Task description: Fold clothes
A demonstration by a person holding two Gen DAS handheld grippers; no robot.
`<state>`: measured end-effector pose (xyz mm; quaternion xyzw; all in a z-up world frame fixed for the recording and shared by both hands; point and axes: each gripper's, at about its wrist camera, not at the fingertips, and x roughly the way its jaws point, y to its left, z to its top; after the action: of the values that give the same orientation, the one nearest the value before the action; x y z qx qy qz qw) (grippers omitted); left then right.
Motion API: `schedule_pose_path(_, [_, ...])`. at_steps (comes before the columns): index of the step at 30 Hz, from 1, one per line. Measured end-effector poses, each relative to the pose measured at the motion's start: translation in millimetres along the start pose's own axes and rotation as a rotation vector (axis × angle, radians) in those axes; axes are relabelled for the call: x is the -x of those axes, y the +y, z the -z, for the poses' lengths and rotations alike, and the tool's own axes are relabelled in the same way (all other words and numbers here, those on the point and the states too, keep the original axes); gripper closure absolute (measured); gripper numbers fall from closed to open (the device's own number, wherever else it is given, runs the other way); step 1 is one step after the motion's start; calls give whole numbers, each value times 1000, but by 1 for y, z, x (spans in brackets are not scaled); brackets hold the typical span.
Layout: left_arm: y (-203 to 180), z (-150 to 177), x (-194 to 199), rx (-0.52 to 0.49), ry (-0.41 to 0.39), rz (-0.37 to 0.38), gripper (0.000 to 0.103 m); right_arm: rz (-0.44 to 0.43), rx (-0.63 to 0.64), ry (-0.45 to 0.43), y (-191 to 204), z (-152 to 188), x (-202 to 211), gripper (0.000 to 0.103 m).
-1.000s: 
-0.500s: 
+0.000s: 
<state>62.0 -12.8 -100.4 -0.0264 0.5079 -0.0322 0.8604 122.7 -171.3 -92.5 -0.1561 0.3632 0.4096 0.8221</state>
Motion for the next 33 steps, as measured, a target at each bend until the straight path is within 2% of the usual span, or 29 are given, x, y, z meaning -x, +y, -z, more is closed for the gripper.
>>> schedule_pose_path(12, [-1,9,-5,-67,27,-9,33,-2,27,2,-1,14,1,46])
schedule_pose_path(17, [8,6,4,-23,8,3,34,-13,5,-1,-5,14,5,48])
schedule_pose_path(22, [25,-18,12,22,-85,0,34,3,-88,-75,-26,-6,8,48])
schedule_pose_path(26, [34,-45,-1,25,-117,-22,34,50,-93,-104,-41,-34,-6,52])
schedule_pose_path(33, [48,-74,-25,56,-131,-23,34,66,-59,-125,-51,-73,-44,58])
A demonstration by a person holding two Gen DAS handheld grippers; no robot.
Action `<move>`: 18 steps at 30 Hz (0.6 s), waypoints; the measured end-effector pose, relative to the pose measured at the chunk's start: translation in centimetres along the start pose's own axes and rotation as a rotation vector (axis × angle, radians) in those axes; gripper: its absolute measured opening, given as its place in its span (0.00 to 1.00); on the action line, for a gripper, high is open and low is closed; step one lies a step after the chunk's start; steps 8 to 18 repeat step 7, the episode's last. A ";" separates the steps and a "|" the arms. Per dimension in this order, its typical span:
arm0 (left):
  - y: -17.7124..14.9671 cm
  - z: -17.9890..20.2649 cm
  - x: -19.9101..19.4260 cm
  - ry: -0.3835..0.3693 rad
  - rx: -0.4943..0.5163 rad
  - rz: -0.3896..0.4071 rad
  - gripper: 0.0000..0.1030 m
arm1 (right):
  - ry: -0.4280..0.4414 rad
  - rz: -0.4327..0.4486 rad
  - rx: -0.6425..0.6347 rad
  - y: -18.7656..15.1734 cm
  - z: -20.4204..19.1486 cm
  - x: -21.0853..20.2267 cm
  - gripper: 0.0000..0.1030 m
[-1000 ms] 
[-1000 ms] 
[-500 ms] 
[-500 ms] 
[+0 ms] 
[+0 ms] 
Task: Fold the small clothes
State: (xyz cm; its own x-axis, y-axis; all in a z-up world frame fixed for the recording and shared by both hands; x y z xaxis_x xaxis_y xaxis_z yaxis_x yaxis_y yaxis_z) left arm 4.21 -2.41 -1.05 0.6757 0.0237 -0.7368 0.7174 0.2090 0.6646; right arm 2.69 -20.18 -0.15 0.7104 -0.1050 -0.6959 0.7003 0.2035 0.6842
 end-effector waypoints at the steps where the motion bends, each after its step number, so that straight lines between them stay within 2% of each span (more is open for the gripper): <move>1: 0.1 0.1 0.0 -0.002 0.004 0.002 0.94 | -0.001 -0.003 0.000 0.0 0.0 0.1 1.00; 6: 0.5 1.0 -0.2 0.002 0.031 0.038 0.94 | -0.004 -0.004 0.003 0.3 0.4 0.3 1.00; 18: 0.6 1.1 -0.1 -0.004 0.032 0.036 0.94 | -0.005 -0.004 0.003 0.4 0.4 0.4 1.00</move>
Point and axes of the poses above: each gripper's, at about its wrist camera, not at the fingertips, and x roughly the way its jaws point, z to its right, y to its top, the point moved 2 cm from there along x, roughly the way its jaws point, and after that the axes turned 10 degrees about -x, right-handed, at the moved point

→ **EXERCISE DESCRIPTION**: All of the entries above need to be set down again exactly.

→ **TASK RESULT**:
Task description: Fold clothes
A demonstration by a person holding two Gen DAS handheld grippers; no robot.
`<state>`: measured end-effector pose (xyz mm; quaternion xyzw; all in a z-up world frame fixed for the recording and shared by both hands; point and axes: each gripper's, at about its wrist camera, not at the fingertips, and x roughly the way its jaws point, y to its left, z to its top; after the action: of the values that give the same orientation, the one nearest the value before the action; x y z qx qy qz qw) (grippers omitted); left then right.
Motion API: `schedule_pose_path(_, [_, ...])`. at_steps (comes before the columns): index of the step at 30 Hz, from 1, one per line. Measured end-effector poses, each relative to the pose measured at the motion's start: translation in millimetres along the start pose's own axes and rotation as a rotation vector (axis × angle, radians) in those axes; axes are relabelled for the call: x is the -x of those axes, y the +y, z the -z, for the poses' lengths and rotations alike, and the tool's own axes are relabelled in the same way (all other words and numbers here, those on the point and the states too, keep the original axes); gripper closure absolute (measured); gripper numbers fall from closed to open (the device's own number, wherever else it is given, runs the other way); step 1 is one step after the motion's start; calls give whole numbers, each value times 1000, but by 1 for y, z, x (spans in brackets are not scaled); brackets hold the typical span.
Layout: left_arm: y (-203 to 180), z (-150 to 177), x (-194 to 199), rx (-0.52 to 0.49), ry (-0.41 to 0.39), rz (-0.37 to 0.38), gripper (0.000 to 0.103 m); right_arm: rz (-0.44 to 0.43), rx (-0.63 to 0.64), ry (-0.45 to 0.43), y (-191 to 204), z (-152 to 188), x (-202 to 211), gripper (0.000 to 0.103 m).
-1.000s: 
-0.500s: 
+0.000s: 
<state>62.0 -12.8 -100.4 -0.0264 0.5079 -0.0322 0.8604 122.7 -171.3 -92.5 -0.1561 0.3632 0.4096 0.8221</state>
Motion for the next 33 steps, as measured, a target at each bend until the straight path is within 2% of the usual span, or 29 are given, x, y, z meaning -x, +y, -z, more is closed for the gripper.
>>> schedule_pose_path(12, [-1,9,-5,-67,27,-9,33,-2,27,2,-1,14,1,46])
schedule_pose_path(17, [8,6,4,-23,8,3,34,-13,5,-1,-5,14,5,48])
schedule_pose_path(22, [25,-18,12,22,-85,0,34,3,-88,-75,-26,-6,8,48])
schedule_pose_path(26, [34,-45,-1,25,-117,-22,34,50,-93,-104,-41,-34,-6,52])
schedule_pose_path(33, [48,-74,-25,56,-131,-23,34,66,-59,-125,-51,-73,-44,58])
A demonstration by a person holding two Gen DAS handheld grippers; no robot.
Action `<move>`: 18 steps at 30 Hz (0.6 s), waypoints; the measured end-effector pose, relative to the pose measured at the chunk's start: translation in centimetres along the start pose's own axes and rotation as a rotation vector (axis × angle, radians) in those axes; gripper: its absolute measured opening, given as its place in its span (0.00 to 1.00); on the action line, for a gripper, high is open and low is closed; step one lies a step after the chunk's start; steps 8 to 18 repeat step 7, the episode's last. A ";" separates the steps and a "|" the arms. Per dimension in this order, its typical span:
arm0 (left):
  - y: -17.7124..14.9671 cm
  - z: -17.9890..20.2649 cm
  - x: -19.9101..19.4260 cm
  - ry: -0.3835..0.3693 rad
  - rx: -0.4943..0.5163 rad
  - rz: -0.3896..0.4071 rad
  - gripper: 0.0000..0.1030 m
arm1 (right):
  - ry: -0.4280..0.4414 rad
  - rz: -0.4327..0.4486 rad
  - rx: -0.6425..0.6347 rad
  - y: -18.7656..15.1734 cm
  - z: -20.4204..19.1486 cm
  - x: -21.0853..20.2267 cm
  - gripper: 0.0000..0.1030 m
[-1000 ms] 
[-1000 ms] 
[-500 ms] 
[-500 ms] 
[+0 ms] 
[+0 ms] 
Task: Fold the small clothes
State: (xyz cm; its own x-axis, y-axis; all in a z-up world frame fixed for the recording and shared by both hands; x y z xaxis_x xaxis_y xaxis_z yaxis_x yaxis_y yaxis_z) left arm 4.21 -2.41 -1.05 0.6757 0.0237 -0.7368 0.7174 0.2090 0.6646; right arm 2.69 -20.18 -0.15 0.7104 -0.1050 -0.6959 0.7003 0.2035 0.6842
 end-effector waypoints at the steps where the motion bends, each after its step number, so that straight lines between them stay within 2% of each span (more is open for the gripper): <move>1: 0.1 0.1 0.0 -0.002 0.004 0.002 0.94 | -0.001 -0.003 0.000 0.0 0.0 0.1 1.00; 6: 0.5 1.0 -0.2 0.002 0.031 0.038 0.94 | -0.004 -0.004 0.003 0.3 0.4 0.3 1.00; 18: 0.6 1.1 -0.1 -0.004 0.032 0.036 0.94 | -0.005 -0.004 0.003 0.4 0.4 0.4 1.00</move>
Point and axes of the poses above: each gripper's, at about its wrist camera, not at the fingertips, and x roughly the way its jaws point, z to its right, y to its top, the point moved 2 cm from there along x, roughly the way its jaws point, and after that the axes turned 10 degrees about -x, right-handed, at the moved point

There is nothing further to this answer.